Yep, or git out and do sumpthin smarter. This just hit and the results are just starting to show. Time will soon tell. I have little hope, not just for this carrier, all of them. We shall see.

If not, maybe I will start moving in the influx of new illegals! :p
 

MaidMarion

Active Expediter
It has only bitten us once so far, on a coast-to-coast run, when we couldn't make it to our parking spot before 1 am terminal-time. But considering that the change has only been in effect for a short period, that's significant, I think. It's definitely less convenient for us. Before the change we almost never had to worry about hours. Now we are having to watch them closely.

And I have to agree that the 30 minute break is creating its fair share of difficulty, too. On some loads we have strict guidelines for where and/or when we can stop. The break requirement is taking some extra planning.
 

ATeam

Senior Member
Retired Expediter
It has only bitten us once so far, on a coast-to-coast run, when we couldn't make it to our parking spot before 1 am terminal-time. But considering that the change has only been in effect for a short period, that's significant, I think.

How did it bite you exactly? What was the effect of missing the 1 a.m. terminal time?
 

cheri1122

Veteran Expediter
Driver
No challenge here. Run recap after 7 days and make it home every other weekend where the 34 occurs. I get home Friday and leave Monday. It's this 30 minute break screwing things up. Stopped tonight for fuel and had to wait 45 minutes to get to pump.

This is what I'm finding, too - and it's what I was afraid would happen: drivers taking the 30 minutes in the fuel lanes, because it's the most convenient, and they know no one can do anything to stop them.
How FMCSA can require trucks to park for 30 minutes midshift, when they know that parking is scarce is just incomprehensible. The stress of trying to comply far outweighs any possible benefit of a 30 minute 'rest', IMO.
FMCSA rules keep putting drivers between a rock [have to park the truck] and a hard place [can't find a safe & legal parking place], and insisting we're all safer and more rested for it - NOT.
:mad:
 

OntarioVanMan

Retired Expediter
Owner/Operator
since the new 30 minute rule, never been held up at the pumps yet....guess you guys are just lucky....:p
 

MaidMarion

Active Expediter
How did it bite you exactly? What was the effect of missing the 1 a.m. terminal time?

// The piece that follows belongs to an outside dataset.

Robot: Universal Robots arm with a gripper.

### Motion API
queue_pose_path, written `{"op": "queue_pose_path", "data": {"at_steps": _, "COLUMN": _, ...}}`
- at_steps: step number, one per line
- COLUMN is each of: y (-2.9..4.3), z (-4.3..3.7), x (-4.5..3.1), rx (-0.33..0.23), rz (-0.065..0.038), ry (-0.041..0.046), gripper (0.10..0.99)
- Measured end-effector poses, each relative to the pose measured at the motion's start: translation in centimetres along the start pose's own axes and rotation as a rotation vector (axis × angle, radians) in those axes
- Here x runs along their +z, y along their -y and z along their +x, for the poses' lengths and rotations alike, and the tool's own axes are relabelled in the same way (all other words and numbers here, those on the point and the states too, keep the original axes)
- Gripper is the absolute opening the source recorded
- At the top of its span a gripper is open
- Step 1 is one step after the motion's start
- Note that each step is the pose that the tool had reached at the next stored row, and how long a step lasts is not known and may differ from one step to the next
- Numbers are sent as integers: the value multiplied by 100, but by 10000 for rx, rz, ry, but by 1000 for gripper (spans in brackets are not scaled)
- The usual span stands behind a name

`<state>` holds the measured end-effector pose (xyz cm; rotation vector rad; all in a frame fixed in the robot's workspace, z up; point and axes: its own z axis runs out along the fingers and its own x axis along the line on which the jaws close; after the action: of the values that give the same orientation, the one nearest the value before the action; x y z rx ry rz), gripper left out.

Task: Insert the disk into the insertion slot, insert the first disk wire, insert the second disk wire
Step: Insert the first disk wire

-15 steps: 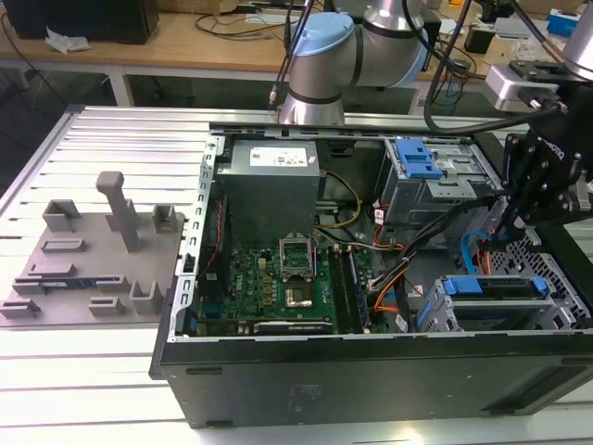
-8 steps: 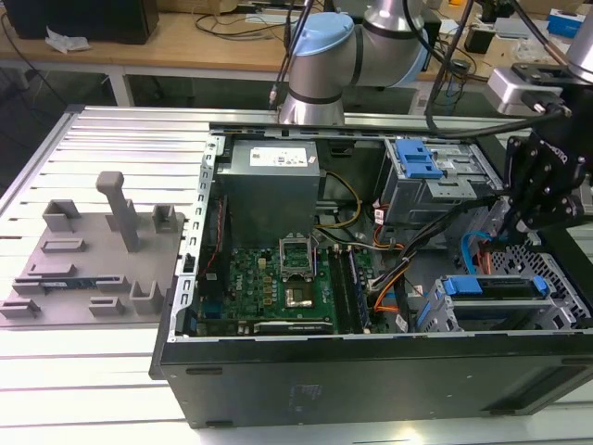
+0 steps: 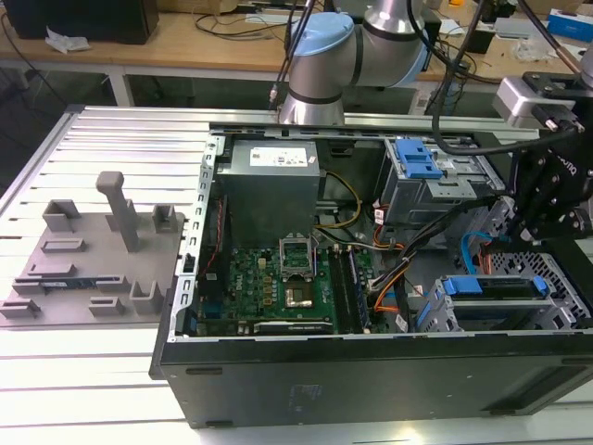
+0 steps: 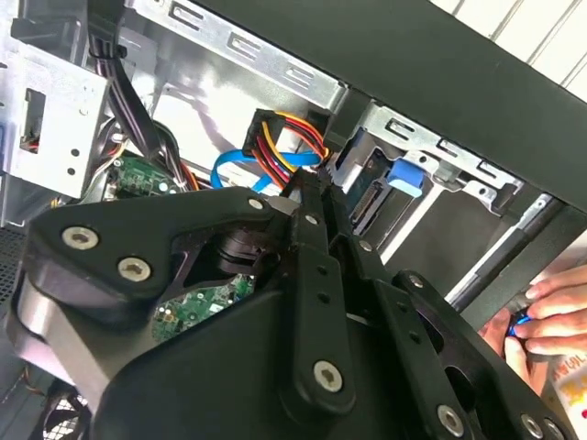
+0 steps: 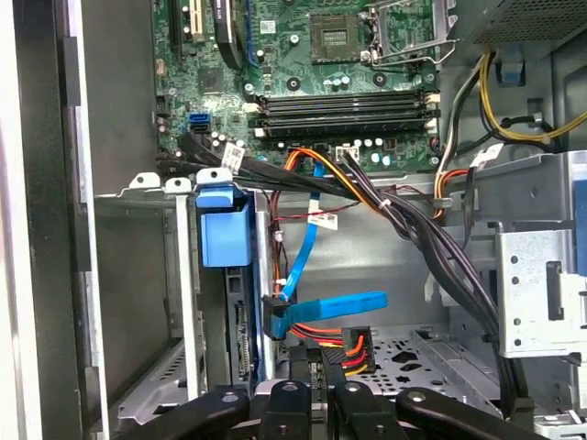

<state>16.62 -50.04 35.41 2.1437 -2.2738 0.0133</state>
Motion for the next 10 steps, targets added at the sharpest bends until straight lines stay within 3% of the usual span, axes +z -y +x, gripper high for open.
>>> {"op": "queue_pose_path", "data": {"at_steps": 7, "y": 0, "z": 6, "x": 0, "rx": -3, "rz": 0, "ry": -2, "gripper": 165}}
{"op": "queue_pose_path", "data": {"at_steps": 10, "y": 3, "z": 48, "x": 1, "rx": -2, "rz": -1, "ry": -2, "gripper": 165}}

Dean was driving. We should have been able to get to the truck stop with a couple of minutes to spare before 1 a.m., but the exit was closed due to construction. So it was 1:15 a.m. before he parked, which meant he missed that 1 a.m. to 5 a.m. period of rest by 15 minutes. We only sat for that night and the next (over the weekend), so I reset, having had two nights rest which included the 1 to 5 period, but Dean did not.

On Monday morning we got a call back to the other coast. By the time it was over Dean was down to 6 hours available. That's much closer than we like to run.